CRUZ: Yes. Yes. There's great historical precedent. Since 1978 we've raised the debt ceiling 55 times. A majority of those times, 28 times, Congress has attached very specific and stringent requirements. Many of the most significant spending restraints-- things like Gramm-Rudman, things like sequestration -- came through the debt ceiling and so the president's demand, jack up the nation's credit card with no limits, no constraints, it's not a reasonable demand.
RUSH: This is why he ticks them off. He knows what Gramm-Rudman is! He can talk about Gramm-Rudman in a sentence as though he was there. Guys like VandeHei and Milbank say, "He's not supposed to be able to do that! He's an idiot. He's a phony." However, I've got to tell you something.
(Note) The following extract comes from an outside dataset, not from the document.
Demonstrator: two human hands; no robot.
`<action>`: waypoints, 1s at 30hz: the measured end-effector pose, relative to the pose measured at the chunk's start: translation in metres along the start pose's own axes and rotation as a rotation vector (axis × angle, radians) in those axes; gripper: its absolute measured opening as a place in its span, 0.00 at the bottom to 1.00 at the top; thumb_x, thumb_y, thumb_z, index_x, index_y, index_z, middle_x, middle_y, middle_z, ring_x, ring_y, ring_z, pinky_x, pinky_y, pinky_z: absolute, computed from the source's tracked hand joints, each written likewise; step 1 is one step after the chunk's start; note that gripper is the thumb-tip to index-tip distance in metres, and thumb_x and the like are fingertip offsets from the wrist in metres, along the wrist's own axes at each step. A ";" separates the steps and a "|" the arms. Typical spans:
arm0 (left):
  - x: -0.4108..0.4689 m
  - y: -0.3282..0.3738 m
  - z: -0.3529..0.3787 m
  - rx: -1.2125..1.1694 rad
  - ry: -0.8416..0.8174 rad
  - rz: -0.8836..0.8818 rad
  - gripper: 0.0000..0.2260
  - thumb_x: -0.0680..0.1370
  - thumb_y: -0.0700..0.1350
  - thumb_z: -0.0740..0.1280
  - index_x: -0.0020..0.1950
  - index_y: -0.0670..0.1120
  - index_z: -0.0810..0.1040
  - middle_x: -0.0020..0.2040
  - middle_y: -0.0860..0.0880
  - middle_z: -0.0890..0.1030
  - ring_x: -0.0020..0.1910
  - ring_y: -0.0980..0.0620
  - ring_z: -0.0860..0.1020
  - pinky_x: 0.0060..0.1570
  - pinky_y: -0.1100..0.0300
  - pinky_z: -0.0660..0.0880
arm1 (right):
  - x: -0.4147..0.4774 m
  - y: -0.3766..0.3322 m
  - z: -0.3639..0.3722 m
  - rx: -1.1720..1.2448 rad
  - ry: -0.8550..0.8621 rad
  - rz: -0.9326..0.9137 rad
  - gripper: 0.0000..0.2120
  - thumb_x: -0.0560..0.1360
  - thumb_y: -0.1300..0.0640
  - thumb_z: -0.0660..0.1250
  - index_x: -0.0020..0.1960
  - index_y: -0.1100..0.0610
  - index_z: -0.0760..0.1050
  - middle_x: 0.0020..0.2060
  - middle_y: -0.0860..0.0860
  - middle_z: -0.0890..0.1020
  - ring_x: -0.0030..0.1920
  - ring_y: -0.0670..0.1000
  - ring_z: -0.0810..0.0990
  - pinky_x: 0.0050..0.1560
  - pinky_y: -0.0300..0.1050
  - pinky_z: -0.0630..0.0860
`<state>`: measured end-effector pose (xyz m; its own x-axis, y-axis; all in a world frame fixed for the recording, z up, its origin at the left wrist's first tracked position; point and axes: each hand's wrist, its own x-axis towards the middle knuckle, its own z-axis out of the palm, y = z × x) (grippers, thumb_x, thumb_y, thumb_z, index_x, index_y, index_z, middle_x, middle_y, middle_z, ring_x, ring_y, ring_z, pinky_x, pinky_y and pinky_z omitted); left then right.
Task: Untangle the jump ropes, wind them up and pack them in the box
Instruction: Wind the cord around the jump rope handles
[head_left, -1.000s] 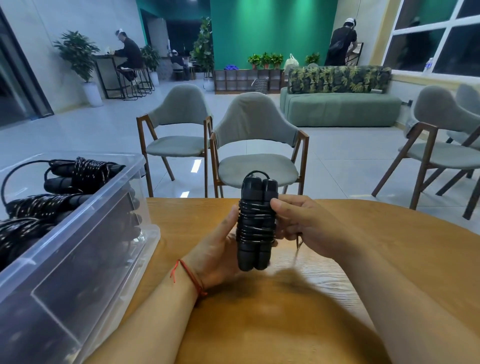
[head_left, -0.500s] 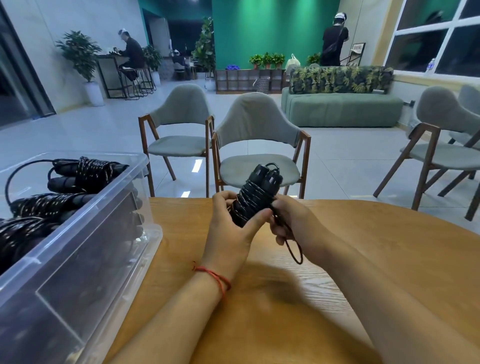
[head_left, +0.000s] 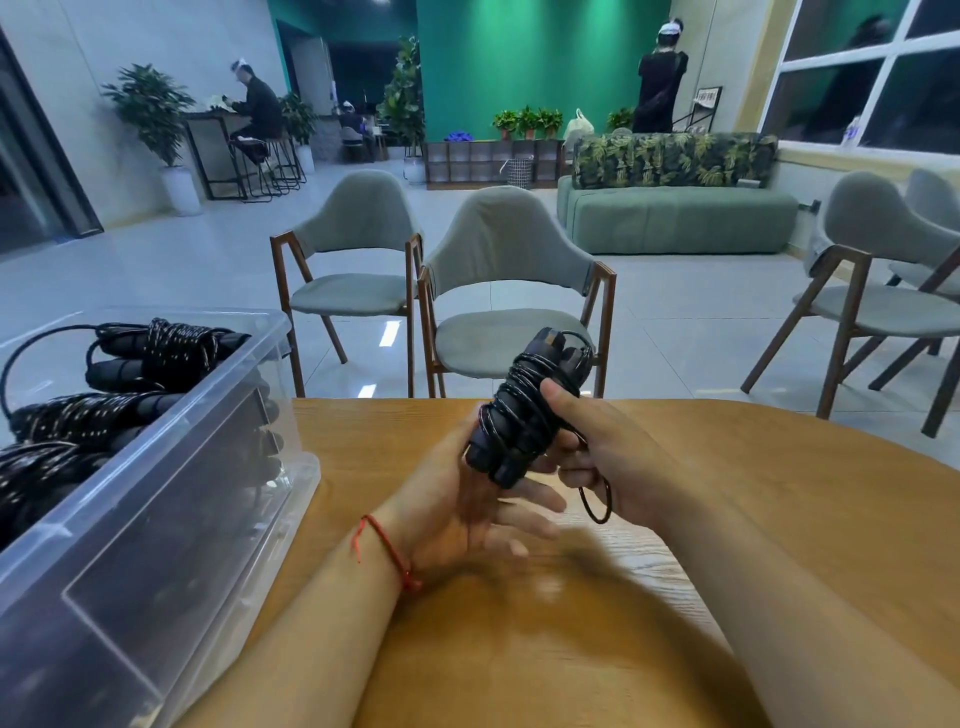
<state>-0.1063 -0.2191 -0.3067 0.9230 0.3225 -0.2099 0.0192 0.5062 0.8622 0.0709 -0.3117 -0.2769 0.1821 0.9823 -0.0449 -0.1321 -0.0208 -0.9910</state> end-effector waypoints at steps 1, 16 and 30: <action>-0.001 -0.003 -0.002 -0.084 -0.126 -0.013 0.39 0.83 0.71 0.52 0.75 0.39 0.74 0.56 0.35 0.82 0.46 0.43 0.86 0.36 0.55 0.83 | -0.001 0.000 0.001 -0.050 -0.019 -0.007 0.19 0.84 0.39 0.64 0.38 0.44 0.83 0.32 0.48 0.69 0.31 0.46 0.66 0.30 0.37 0.64; 0.013 -0.011 0.001 0.495 0.509 0.439 0.17 0.83 0.54 0.68 0.70 0.52 0.71 0.62 0.48 0.81 0.58 0.52 0.83 0.45 0.49 0.86 | 0.010 0.015 0.015 0.009 0.190 0.125 0.29 0.84 0.31 0.57 0.64 0.53 0.82 0.54 0.54 0.84 0.42 0.50 0.74 0.37 0.41 0.74; -0.001 0.002 0.036 0.714 0.902 0.521 0.23 0.73 0.63 0.77 0.55 0.55 0.69 0.45 0.53 0.84 0.38 0.58 0.84 0.36 0.57 0.82 | -0.004 0.018 0.061 -0.378 0.418 -0.393 0.14 0.82 0.47 0.71 0.68 0.42 0.79 0.53 0.40 0.87 0.55 0.40 0.84 0.52 0.39 0.82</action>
<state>-0.0932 -0.2469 -0.2886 0.2991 0.9255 0.2324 0.1958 -0.2979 0.9343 0.0083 -0.3045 -0.2871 0.5175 0.7776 0.3572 0.3562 0.1838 -0.9162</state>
I'm not sure I agree with combining these two things. Now, Ted Cruz knows far more what he's doing on this than I do because he's there and this is his job and I'm but a mere pawn commentator in the game of life.
But the debt limit thing, if not done right, we could squander all of the positives we have picked up on Obamacare because this business that Republicans "refused to pay the debts," people care as much about that as they care about negotiation. Now, if Cruz can find a way to combine these two and make both of them pay off, fine. I would love for that to be the case. But I would just as soon kick this debt ceiling thing down the road a month or two. Just get a little spending bill, pay the bills. "Here, Obama, here's your bill," and make him veto it as piecemeal.
Just like they've made him veto every other little so-called piecemeal thing. I'd keep the pressure on myself.
But again, I don't know what I'm doing. I'm so pathetic anyway, I don't know what...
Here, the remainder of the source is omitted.